In comparison, Nathan Newbrough made $155,642 in 2017 as the CEO of CSPO.

“That’s a big bone of contention,” says Van Hoy. “His salary had gotten up to about $150,000 a year, which is quite high for an orchestra of our size, and considering that most musicians make $10,000 to $14,000 a year. Around the time of these cancellations in July he announced that he had laid off a handful of the staff, and that he had voluntarily taken a 25 percent pay cut, which still puts him at six figures.” Colorado Springs Mayor John Suthers makes $114,159 per year.

However, the dispute between CSPO and its musicians is less about compensation or working conditions than the interpretation of the contract. Van Hoy and Wilson argue that despite the pandemic, and the resulting loss of ticket revenue, the use of the force-majeure clause is inappropriate. The musicians’ contract, which was signed by Newbrough on April 2, 2020, weeks into the pandemic, states, “In the event the employer cannot continue the series of concerts and rehearsals provided for under the terms of this Master Agreement by reason of an Act of God such as fire, flood, or pestilence; or because of any rules or regulations promulgated by Federal, State, Municipal authorities, or of a civil or military nature; then the Employer will have the right to cancel this Master Agreement upon payment of stipulated compensation to the date of such cancellation.”
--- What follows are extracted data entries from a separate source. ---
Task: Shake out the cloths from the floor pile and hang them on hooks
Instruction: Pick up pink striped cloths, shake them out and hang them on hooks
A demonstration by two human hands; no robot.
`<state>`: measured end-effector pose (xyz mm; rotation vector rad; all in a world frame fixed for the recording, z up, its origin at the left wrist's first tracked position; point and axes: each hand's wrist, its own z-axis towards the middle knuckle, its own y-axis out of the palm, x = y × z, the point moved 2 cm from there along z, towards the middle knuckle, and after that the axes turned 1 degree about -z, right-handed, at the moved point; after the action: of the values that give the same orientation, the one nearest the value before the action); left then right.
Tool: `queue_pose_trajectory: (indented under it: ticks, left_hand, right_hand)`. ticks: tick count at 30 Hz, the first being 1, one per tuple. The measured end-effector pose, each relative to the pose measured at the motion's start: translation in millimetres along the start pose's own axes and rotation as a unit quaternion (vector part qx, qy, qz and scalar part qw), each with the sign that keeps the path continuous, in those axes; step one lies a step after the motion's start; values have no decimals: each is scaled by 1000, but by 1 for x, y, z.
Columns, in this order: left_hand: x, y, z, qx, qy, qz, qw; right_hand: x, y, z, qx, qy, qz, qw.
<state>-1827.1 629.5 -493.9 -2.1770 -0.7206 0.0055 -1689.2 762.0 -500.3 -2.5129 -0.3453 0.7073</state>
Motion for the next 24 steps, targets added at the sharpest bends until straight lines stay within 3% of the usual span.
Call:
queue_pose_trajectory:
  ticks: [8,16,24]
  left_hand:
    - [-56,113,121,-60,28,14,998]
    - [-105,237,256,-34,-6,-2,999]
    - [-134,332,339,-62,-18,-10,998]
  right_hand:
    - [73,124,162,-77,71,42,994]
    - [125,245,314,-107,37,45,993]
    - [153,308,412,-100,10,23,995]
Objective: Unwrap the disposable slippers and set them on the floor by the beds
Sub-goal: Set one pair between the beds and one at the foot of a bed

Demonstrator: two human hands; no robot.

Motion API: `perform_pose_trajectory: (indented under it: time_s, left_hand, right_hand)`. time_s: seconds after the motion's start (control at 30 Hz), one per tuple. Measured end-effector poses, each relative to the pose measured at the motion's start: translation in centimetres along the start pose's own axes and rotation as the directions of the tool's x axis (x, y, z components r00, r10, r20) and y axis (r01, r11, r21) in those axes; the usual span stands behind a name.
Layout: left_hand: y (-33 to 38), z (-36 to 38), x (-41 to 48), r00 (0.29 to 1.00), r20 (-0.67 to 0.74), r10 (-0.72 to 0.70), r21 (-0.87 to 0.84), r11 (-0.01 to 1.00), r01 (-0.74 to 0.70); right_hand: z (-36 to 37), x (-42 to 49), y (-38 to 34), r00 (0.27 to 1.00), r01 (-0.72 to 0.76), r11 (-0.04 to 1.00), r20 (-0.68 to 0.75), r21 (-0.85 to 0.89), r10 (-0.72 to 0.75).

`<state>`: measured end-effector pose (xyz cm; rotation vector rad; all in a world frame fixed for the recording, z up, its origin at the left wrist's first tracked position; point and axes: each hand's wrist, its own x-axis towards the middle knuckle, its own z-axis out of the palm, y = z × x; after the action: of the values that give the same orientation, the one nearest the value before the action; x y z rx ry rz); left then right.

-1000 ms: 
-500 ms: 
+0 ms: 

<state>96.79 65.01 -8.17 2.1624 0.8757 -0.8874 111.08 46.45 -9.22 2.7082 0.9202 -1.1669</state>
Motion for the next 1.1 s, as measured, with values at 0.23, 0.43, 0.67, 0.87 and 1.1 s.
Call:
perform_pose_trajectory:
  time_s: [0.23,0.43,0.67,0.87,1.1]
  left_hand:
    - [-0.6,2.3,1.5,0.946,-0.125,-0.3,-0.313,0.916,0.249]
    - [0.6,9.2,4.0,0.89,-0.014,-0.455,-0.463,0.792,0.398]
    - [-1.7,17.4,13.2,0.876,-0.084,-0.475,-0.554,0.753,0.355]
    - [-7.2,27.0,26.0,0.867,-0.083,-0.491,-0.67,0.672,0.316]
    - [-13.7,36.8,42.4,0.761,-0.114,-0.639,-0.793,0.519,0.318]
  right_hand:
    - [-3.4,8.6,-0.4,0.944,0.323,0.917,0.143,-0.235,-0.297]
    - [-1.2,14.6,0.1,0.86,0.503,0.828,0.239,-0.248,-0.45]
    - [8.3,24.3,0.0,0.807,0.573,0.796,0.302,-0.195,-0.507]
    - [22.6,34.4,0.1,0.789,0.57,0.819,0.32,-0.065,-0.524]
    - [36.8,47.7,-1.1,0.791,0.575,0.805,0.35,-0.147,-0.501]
While the pandemic and public health orders did render traditional public performances nearly impossible to pull off, many orchestras across the country, including the Boulder Philharmonic Orchestra, have adapted to virtual and outdoor performances. Shortly after canceling their contract due to claimed force-majeure, CSPO offered musicians work.

“They sent emails to musicians in the orchestra saying they wanted to do these programs,” says Van Hoy, “Gold Hill Mesa, smaller venues around town. So here we are, saying the contract is canceled because we can’t do rehearsals and concerts, but would you like to do rehearsals and concerts? It was a big slap in the face. If they want to do rehearsals and concerts we should have a contract in place. Sept. 21 was the day the cancellation went into effect, and Sept. 22 they offered us work.”
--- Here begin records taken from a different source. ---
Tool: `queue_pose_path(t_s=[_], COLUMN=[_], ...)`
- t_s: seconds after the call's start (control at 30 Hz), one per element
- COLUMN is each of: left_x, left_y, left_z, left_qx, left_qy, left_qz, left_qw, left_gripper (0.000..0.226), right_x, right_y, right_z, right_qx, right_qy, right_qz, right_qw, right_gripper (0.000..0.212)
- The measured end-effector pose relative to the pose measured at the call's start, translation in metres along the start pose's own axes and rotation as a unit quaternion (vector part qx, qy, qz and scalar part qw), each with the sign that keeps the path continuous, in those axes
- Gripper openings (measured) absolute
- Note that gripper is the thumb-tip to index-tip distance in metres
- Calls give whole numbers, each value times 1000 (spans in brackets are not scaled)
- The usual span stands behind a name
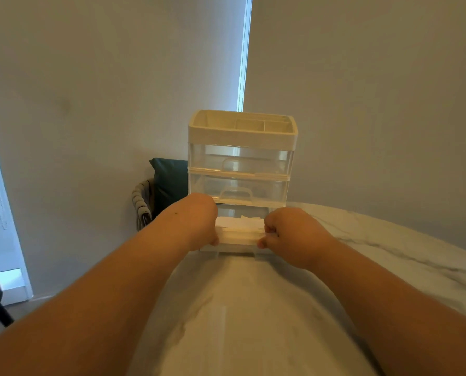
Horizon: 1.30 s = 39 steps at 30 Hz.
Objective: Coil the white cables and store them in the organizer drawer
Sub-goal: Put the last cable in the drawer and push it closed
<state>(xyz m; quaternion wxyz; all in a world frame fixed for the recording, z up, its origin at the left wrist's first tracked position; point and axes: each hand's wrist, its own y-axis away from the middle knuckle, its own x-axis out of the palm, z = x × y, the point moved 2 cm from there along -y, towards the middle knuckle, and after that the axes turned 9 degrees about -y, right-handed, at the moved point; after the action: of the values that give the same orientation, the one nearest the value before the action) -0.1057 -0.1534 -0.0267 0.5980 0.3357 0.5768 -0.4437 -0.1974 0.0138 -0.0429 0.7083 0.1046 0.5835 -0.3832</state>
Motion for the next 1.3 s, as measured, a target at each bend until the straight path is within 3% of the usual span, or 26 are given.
queue_pose_path(t_s=[0.03,0.13,0.3,0.7,0.93,1.3], left_x=[0,2,4,7,3,-4], left_y=[0,4,14,6,3,12], left_z=[-2,-5,-7,2,-8,-28], left_qx=[-2,11,45,18,7,44], left_qy=[-1,-3,15,147,39,2], left_qz=[-2,-19,-62,-35,-44,-20], left_qw=[1000,1000,997,988,998,999], left_gripper=[43,38,20,29,35,35], right_x=[1,6,7,8,12,14], right_y=[1,3,2,4,-2,-5], right_z=[2,7,11,13,12,10], right_qx=[-7,-24,-57,-55,-4,13], right_qy=[1,4,22,13,-20,-70], right_qz=[1,15,31,23,32,-10], right_qw=[1000,1000,998,998,999,997], right_gripper=[17,34,26,40,40,24])
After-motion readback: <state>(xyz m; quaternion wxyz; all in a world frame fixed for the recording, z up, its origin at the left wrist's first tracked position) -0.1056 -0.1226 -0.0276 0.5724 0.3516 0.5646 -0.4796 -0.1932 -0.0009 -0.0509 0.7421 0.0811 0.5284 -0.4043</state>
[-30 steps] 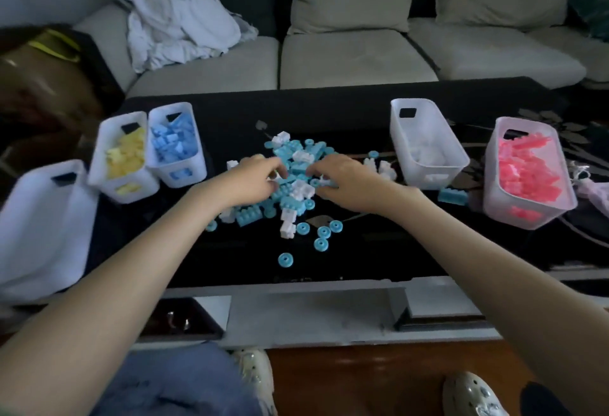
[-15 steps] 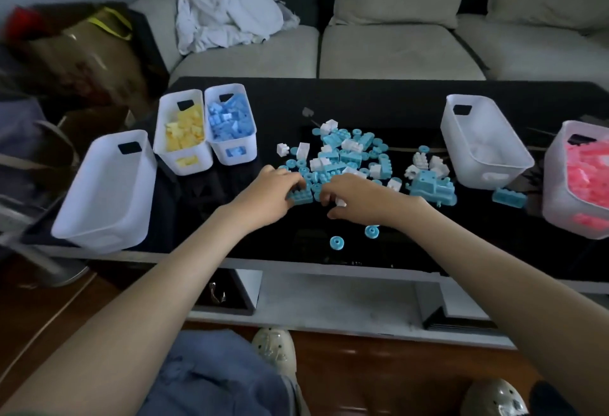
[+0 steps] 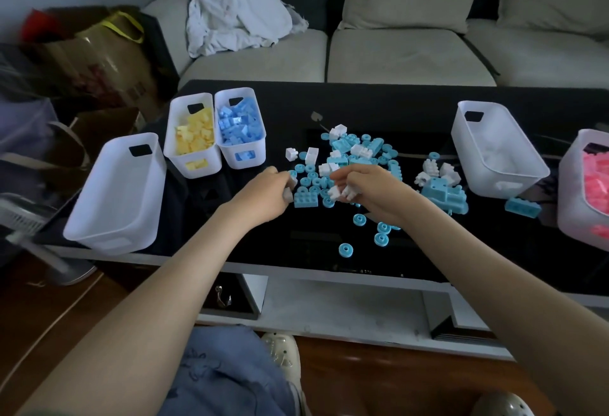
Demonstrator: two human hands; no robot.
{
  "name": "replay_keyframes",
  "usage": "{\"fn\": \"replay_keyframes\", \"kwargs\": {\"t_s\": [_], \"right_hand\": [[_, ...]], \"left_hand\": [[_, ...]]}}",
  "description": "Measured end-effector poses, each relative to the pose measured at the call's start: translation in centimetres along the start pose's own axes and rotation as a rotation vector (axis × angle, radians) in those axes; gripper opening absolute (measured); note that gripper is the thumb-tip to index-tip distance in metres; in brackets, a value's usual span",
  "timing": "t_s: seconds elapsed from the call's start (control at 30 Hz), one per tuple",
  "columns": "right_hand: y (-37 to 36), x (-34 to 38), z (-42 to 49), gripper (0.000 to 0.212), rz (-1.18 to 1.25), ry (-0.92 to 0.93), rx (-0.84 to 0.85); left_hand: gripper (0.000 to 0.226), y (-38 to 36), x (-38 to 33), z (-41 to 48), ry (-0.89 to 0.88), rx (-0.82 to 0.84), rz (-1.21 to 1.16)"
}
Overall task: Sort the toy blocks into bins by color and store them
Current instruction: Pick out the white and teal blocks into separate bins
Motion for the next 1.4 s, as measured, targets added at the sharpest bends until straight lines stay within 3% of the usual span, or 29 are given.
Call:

The musicians filed a second grievance and attempted mediation. “We ended up being very conciliatory and offered huge flexibility to get us through this season,” claims Van Hoy. “Basically, we were willing to have no salary and work on a per-service basis, but our stipulation was that this contract would return. When the pandemic is over, and things are back to normal, our contract would resume. That was our big stipulation and they did not entertain that one iota in mediation.”

Due to the ongoing arbitration process, CSPO declined to comment on the contract dispute for this story. Catherine Creppon, vice president of advancement for CSPO, did say via email, “the Colorado Springs Philharmonic is utterly determined to bring live concerts back to the Pikes Peak region just as soon as it’s possible to do so. Our musicians and patrons are foremost in our minds, and our board is focused on taking responsible action to ensure that the Philharmonic remains a cultural gem for Colorado Springs for our neighbors today, and for future generations. When the pandemic began, the Philharmonic took the remarkable (and non-required) step of paying regular wages to its contracted musicians from March thru July 2020. Administrative layoffs and partial furloughs began in May in an effort to scale back and preserve resources for the future. And last fall, we established the Philharmonic Musician Assistance Fund, which makes direct cash grants to musicians based on need.“

According to Wilson and Van Hoy, CSPO received Paycheck Protection Program Loan funds to cover salaries, and according to Sosa, CSPO received a $20,000 grant from the Regional Business Relief Fund Program.

Arbitration will finally settle the dispute. “That’s a multi-month process of selecting the judge, having a hearing and getting the decision,” says Van Hoy. “We wouldn’t expect to have a decision until maybe March.”